Indian actor Shahid Kapoor began his career as a background dancer, making uncredited appearances in the films Dil To Pagal Hai (1997) and Taal (1999). He also appeared in several music videos, including one for the singer Kumar Sanu, before making his acting debut with a lead role in Ken Ghosh's romantic comedy Ishq Vishk (2003). The film was a sleeper hit, and Kapoor's portrayal of a teenage student earned him the Filmfare Award for Best Male Debut. He found little success in the next two years; all five of his releases, including the thriller Fida (2004) and the drama Shikhar (2005), were commercial failures.

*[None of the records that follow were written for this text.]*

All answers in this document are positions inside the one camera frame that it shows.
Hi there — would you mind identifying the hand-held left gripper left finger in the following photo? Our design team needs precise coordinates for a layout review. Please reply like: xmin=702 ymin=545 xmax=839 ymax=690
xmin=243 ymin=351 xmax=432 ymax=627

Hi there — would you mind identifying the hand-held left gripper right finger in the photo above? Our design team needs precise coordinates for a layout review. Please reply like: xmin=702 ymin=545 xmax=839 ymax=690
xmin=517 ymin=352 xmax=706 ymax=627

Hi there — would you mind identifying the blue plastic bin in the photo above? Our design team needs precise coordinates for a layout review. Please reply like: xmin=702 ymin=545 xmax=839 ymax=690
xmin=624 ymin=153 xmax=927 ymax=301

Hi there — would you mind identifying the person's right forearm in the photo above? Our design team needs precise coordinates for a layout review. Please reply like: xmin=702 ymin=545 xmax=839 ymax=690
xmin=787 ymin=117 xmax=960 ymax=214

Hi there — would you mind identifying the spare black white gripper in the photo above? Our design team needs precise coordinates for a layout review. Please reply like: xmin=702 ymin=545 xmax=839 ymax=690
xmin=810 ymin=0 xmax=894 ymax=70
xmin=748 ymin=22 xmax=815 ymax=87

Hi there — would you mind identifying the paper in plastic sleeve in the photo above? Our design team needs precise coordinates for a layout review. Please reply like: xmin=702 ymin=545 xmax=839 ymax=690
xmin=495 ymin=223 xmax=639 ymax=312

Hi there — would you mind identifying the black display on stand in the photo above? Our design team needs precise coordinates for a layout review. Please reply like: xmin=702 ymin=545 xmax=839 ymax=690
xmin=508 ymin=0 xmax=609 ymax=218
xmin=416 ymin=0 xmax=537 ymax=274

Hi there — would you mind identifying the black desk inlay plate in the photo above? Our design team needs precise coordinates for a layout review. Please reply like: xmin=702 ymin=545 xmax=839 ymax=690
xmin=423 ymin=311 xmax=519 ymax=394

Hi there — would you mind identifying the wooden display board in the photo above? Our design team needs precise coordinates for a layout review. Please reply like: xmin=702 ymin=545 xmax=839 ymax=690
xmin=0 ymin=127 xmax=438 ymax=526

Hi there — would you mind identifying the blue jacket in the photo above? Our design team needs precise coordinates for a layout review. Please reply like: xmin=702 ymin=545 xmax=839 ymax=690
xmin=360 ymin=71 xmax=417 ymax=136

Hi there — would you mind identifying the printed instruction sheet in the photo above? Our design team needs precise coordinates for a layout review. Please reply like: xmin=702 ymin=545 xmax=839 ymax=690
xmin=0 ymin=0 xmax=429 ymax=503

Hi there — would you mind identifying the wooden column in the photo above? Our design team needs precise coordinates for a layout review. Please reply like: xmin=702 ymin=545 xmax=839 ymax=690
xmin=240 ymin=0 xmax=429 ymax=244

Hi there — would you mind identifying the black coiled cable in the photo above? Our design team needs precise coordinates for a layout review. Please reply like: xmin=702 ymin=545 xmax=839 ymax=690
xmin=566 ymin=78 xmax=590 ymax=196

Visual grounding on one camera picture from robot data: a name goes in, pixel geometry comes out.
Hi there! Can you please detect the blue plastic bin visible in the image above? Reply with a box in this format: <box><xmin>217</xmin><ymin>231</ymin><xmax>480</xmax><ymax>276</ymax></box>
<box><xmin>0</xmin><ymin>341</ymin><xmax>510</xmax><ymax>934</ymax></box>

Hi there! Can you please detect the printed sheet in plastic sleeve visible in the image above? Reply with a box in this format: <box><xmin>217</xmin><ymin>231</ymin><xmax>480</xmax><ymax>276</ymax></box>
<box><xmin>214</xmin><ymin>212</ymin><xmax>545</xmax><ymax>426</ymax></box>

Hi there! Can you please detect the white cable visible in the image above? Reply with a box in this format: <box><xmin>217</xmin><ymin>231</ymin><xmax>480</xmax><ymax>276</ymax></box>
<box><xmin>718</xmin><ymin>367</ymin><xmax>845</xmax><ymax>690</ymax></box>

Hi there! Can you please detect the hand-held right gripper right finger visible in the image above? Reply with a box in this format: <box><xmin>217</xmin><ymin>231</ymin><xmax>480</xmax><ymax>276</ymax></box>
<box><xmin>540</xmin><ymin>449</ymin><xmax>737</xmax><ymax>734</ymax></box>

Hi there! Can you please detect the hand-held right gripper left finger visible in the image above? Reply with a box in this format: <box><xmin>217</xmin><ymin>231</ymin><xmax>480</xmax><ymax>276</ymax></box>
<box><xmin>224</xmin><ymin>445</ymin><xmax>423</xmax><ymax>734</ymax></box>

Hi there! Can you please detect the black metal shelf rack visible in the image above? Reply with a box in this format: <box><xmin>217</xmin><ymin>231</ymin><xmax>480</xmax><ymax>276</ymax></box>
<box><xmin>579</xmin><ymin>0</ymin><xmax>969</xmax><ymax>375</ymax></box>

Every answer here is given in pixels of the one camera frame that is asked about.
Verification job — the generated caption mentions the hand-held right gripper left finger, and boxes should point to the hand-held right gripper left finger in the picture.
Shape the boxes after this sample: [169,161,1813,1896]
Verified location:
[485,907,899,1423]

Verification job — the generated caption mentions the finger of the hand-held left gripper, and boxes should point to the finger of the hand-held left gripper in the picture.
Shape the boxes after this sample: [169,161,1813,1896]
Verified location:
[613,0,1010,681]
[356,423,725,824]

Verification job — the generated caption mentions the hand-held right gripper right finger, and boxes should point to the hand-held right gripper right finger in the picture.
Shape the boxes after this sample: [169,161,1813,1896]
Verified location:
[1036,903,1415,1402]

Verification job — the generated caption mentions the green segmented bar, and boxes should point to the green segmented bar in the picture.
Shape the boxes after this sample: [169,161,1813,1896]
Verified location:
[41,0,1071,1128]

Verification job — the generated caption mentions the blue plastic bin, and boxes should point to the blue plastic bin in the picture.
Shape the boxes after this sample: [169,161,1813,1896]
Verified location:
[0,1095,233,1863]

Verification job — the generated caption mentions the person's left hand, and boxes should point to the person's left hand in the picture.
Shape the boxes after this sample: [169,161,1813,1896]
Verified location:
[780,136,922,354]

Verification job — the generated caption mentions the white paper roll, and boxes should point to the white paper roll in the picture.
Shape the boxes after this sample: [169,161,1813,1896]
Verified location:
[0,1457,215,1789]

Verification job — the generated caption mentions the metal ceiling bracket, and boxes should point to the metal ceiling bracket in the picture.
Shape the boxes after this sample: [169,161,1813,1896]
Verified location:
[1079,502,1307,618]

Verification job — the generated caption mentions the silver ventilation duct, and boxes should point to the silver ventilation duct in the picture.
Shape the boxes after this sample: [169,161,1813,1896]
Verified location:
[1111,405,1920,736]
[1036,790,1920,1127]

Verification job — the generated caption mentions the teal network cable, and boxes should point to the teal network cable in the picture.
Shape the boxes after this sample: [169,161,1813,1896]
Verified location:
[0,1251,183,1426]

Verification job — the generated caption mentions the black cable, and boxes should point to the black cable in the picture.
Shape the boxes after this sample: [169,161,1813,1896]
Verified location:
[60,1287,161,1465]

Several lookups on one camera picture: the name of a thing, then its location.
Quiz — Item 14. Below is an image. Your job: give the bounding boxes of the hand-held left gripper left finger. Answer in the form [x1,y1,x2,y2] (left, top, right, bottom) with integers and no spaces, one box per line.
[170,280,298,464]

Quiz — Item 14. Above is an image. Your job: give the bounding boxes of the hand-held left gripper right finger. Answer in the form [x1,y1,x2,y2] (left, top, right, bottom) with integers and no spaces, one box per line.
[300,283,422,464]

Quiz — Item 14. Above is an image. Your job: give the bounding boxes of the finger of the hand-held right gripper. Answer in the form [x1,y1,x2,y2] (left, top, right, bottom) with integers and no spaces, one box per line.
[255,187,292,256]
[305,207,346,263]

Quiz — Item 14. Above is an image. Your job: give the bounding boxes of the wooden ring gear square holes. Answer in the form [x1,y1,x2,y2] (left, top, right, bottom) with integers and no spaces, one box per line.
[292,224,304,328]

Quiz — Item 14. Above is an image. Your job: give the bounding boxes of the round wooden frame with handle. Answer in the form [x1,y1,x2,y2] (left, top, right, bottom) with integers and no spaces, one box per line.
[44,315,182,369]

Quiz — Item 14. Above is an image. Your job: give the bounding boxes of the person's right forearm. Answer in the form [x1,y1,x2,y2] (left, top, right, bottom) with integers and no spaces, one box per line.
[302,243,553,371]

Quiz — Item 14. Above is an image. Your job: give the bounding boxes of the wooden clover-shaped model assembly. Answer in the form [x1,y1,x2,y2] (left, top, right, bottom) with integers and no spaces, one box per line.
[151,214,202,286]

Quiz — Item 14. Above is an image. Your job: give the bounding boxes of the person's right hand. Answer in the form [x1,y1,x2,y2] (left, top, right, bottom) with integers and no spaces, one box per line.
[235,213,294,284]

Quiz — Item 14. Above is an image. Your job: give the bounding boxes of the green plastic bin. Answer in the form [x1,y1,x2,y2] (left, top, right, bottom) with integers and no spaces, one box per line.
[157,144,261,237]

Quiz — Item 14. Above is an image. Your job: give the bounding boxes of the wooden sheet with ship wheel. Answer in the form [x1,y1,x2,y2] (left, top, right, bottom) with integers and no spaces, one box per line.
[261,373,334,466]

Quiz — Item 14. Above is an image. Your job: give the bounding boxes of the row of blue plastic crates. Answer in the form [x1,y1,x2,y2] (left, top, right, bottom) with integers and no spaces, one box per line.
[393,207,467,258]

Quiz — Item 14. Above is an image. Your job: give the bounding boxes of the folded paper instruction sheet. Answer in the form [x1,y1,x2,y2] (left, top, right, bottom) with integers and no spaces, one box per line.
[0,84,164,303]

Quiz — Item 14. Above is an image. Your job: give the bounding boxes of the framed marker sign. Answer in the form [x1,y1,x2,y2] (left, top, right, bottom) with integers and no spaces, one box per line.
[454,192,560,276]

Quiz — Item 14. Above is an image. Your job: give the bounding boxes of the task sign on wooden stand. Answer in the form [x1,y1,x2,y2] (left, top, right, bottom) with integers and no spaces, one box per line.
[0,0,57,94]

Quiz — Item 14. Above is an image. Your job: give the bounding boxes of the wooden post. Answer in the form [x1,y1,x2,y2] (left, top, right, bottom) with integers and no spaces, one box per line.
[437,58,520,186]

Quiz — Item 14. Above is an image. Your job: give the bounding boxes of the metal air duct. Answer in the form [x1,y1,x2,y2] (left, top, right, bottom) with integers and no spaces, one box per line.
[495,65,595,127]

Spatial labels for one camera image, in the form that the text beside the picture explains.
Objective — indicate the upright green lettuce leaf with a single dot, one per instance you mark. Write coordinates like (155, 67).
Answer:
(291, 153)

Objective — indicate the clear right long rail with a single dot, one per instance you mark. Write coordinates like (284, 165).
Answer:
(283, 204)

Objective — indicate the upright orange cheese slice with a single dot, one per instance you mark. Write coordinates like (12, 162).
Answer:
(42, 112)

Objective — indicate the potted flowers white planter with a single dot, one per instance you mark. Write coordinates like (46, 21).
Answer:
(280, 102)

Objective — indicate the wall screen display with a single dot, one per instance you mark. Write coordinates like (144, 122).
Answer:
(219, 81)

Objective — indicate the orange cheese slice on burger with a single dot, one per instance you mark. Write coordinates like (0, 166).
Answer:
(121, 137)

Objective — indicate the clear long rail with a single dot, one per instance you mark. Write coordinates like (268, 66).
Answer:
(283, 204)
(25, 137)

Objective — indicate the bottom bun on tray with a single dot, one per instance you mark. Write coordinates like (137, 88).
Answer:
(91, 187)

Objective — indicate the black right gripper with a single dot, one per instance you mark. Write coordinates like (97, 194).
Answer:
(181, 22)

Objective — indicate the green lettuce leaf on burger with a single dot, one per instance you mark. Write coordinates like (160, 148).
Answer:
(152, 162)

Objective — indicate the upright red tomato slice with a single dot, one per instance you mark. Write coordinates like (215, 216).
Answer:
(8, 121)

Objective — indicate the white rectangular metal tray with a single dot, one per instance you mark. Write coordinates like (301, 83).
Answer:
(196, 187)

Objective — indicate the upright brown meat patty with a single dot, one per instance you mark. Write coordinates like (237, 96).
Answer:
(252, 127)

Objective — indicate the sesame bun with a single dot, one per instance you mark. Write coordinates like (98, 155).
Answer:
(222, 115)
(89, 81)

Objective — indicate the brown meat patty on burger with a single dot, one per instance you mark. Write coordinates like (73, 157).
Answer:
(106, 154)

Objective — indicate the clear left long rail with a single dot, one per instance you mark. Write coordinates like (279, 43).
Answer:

In 2006, Kapoor starred opposite Kareena Kapoor in 36 China Town and Chup Chup Ke, and played a prospective groom opposite Amrita Rao in Vivah, a commercially successful family drama from director Sooraj Barjatya. In the following year, he reunited with Kareena Kapoor in the romantic comedy Jab We Met, for which he received his first Best Actor nomination at Filmfare. In 2009, Kapoor portrayed twin brothers, one with a lisp and the other with a stutter, in Vishal Bhardwaj's critically acclaimed thriller Kaminey. He then appeared in a series of films which performed poorly at the box-office, including Mausam (2011) and Teri Meri Kahaani (2012). The 2013 action-drama R... Rajkumar proved to be his first commercial success in four years.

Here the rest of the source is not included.